# GameForge SDXL on RTX 4090 - Interactive Deployment

This notebook will help us deploy and test your GameForge SDXL service on your Vast.ai RTX 4090 instance.

**Instance Details:**
- Instance ID: 25599851
- GPU: RTX 4090 (24GB VRAM)
- Host: 3483
- Cost: ~$0.20-0.40/hour vs $1.00/hour on AWS

## Step 1: Environment Check

Let's verify our RTX 4090 and system environment:

In [None]:
# Check system information
import os
import subprocess
import sys

print("=== System Information ===")
print(f"Python Version: {sys.version}")
print(f"Current Directory: {os.getcwd()}")
print(f"User: {os.getenv('USER', 'unknown')}")
print("")

# Check GPU
try:
    result = subprocess.run(['nvidia-smi'], capture_output=True, text=True)
    if result.returncode == 0:
        print("=== NVIDIA GPU Information ===")
        print(result.stdout)
    else:
        print("❌ nvidia-smi failed")
except Exception as e:
    print(f"❌ Error running nvidia-smi: {e}")

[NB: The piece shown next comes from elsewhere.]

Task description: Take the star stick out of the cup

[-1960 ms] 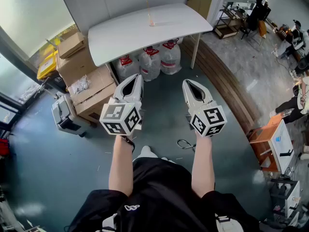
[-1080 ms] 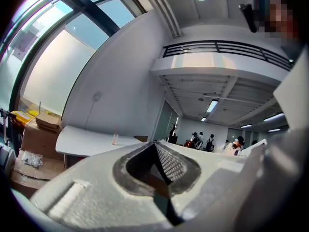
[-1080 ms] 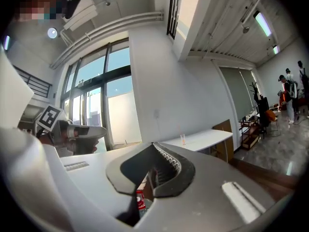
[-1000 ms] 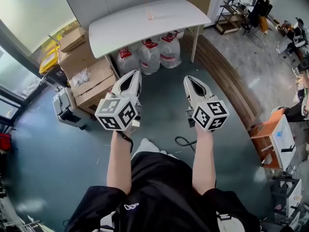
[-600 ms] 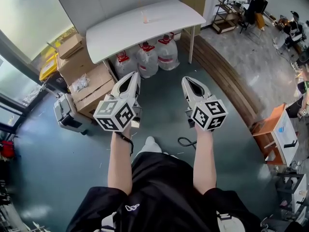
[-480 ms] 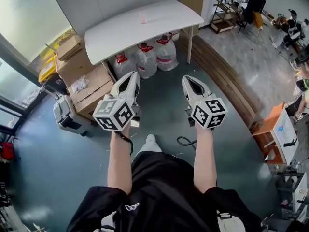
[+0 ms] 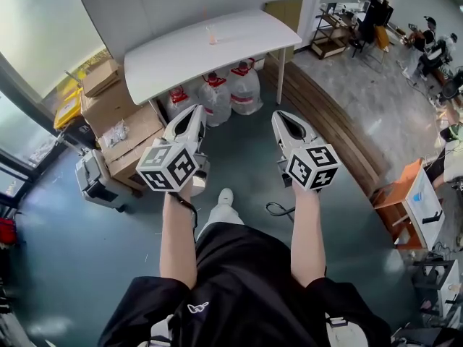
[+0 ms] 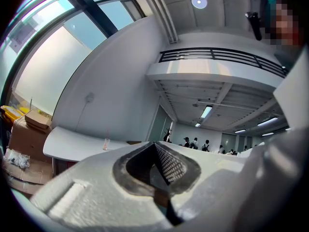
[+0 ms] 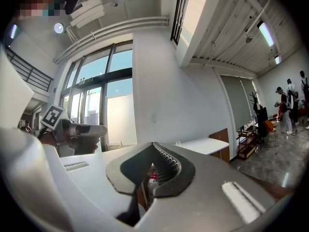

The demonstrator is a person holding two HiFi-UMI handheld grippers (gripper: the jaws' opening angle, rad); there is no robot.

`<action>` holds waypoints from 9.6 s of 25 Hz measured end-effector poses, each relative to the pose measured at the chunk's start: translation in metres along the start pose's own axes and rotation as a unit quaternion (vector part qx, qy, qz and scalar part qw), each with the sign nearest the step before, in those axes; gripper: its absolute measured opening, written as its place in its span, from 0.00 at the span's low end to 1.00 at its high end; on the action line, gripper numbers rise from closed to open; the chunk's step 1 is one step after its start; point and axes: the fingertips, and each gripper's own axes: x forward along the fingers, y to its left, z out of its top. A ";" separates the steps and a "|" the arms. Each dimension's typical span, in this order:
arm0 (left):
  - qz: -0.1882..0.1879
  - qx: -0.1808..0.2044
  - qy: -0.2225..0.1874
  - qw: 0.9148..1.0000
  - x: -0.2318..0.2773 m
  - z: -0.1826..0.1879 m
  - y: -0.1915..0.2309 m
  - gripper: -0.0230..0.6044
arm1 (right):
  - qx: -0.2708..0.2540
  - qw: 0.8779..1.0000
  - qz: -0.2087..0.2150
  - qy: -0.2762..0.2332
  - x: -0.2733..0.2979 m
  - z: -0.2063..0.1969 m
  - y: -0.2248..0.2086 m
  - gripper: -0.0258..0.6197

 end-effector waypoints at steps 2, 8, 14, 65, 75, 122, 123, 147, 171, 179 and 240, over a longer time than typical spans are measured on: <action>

## Step 2: PyTorch GPU Test

Test PyTorch CUDA support on your RTX 4090:

In [None]:
# Test PyTorch GPU support
try:
    import torch
    print("=== PyTorch GPU Test ===")
    print(f"PyTorch Version: {torch.__version__}")
    print(f"CUDA Available: {torch.cuda.is_available()}")
    
    if torch.cuda.is_available():
        print(f"CUDA Version: {torch.version.cuda}")
        print(f"GPU Count: {torch.cuda.device_count()}")
        print(f"Current GPU: {torch.cuda.current_device()}")
        print(f"GPU Name: {torch.cuda.get_device_name(0)}")
        
        # Memory info
        total_memory = torch.cuda.get_device_properties(0).total_memory / 1e9
        print(f"Total VRAM: {total_memory:.1f} GB")
        
        # Quick tensor test
        test_tensor = torch.randn(1000, 1000).cuda()
        result = torch.mm(test_tensor, test_tensor)
        print(f"✅ GPU Tensor Test: {result.shape} - SUCCESS")
        
        del test_tensor, result
        torch.cuda.empty_cache()
    else:
        print("❌ CUDA not available - GPU support missing")
        
except ImportError:
    print("❌ PyTorch not installed")
except Exception as e:
    print(f"❌ Error testing GPU: {e}")

## Step 3: Install Dependencies

Install all required packages for GameForge SDXL:

In [None]:
# Install PyTorch with CUDA support
print("Installing PyTorch with CUDA 12.1 support...")
!pip install torch torchvision torchaudio --index-url https://download.pytorch.org/whl/cu121

In [None]:
# Install GameForge dependencies
print("Installing GameForge SDXL dependencies...")

packages = [
    "fastapi==0.104.1",
    "uvicorn[standard]==0.24.0", 
    "diffusers==0.24.0",
    "transformers==4.36.0",
    "accelerate==0.24.1",
    "xformers==0.0.23",
    "pillow",
    "redis",
    "pydantic==2.5.0",
    "pydantic-settings==2.1.0",
    "python-multipart",
    "numpy",
    "requests"
]

for package in packages:
    print(f"Installing {package}...")
    !pip install {package}

## Step 4: Verify Installation

Test that all key packages work with your RTX 4090:

In [None]:
# Test key imports
print("=== Testing Key Imports ===")

try:
    import torch
    import torchvision
    import diffusers
    import transformers
    import fastapi
    import PIL
    
    print(f"✅ torch: {torch.__version__}")
    print(f"✅ diffusers: {diffusers.__version__}")
    print(f"✅ transformers: {transformers.__version__}")
    print(f"✅ fastapi: {fastapi.__version__}")
    print(f"✅ pillow: {PIL.__version__}")
    
    # Test diffusers on GPU
    from diffusers import StableDiffusionXLPipeline
    print("✅ StableDiffusionXLPipeline import successful")
    
    print("\n🎉 All key packages installed successfully!")
    
except Exception as e:
    print(f"❌ Import error: {e}")

## Step 5: Navigate to GameForge Directory

Set up the working directory and check our files:

In [None]:
# Navigate to GameForge directory
import os

# Check current directory
print(f"Current directory: {os.getcwd()}")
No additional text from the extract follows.